Jubbies began to focus on one of her longtime interests, songwriting. More specifically, she decided to write one song. Perpetually frustrated in her music-making efforts, she was able to write lyrics and wrap pieces around melodies. But after hundreds of little fractions of song ideas, she had never actually finished one. 

It took isolation to help her realize she just needed a little help.

"I used to think I had to do every part of the process myself, but ultimately, I had to acknowledge that collaboration actually enhances the quality of what you make," Jubbies said. "Collaboration unlocks parts of you — capabilities you didn't even know you had. That was a gratifying lesson and I'm definitely taking that forward."

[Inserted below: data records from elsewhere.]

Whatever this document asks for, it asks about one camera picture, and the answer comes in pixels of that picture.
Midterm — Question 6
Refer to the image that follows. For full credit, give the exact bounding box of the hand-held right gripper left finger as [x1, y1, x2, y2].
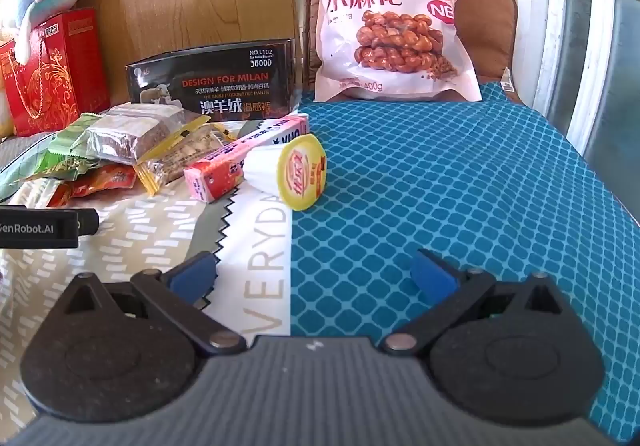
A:
[52, 251, 248, 357]

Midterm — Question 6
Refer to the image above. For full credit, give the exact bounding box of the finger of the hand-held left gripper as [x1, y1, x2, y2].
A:
[75, 209, 99, 235]

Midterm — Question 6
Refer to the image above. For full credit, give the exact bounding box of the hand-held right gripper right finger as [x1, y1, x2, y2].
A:
[382, 249, 583, 357]

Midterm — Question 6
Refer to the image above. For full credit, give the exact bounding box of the light green leaf-print packet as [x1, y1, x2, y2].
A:
[42, 112, 101, 177]

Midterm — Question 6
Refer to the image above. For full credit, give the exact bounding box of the yellow-edged peanut bar packet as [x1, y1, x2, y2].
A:
[135, 123, 238, 197]

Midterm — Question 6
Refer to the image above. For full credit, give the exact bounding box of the white jelly cup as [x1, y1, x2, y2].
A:
[242, 133, 328, 210]

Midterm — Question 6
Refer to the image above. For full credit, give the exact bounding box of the red snack packet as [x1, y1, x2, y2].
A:
[47, 162, 138, 207]

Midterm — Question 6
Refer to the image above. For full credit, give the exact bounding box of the beige printed blanket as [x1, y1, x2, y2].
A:
[0, 111, 296, 427]

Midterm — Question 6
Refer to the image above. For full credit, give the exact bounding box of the blue patterned mat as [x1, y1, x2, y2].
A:
[287, 81, 640, 419]

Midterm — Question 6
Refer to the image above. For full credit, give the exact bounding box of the clear packet of brown cake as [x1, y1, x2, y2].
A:
[85, 105, 201, 164]

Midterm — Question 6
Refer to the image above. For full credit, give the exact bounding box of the long pink box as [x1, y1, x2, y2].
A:
[184, 113, 310, 203]

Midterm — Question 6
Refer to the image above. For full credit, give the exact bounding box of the red gift bag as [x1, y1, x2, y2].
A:
[0, 8, 112, 137]

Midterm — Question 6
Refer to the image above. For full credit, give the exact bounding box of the black printed box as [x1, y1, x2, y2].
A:
[125, 38, 299, 124]

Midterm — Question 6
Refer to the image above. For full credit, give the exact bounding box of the large pink snack bag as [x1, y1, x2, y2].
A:
[301, 0, 484, 102]

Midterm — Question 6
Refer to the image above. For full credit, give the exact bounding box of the brown chair cushion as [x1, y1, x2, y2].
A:
[298, 0, 526, 106]

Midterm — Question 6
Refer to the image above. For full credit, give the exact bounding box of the white-framed glass door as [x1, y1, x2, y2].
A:
[515, 0, 640, 227]

Bishop Ivy, a junior studying music at CMU, has been releasing original music since 2017. Ivy came to CMU to combine his interests in technology and music, studying computer scienceelectrical engineeringand music. Interested in building a production portfolio, he answered Jubbies's call on social media for collaboration on her song. 

"I'd heard Bishop perform at Orientation Week freshman year, and I was really impressed," Jubbies said. "We started meeting virtually with this streaming software he'd learned in one of his classes. In between our sessions, he'd send me the mix of the day, and I'd send back a critique, all the while we'd never met in person. Having a shared goal became a way to counteract the lack of social interactions."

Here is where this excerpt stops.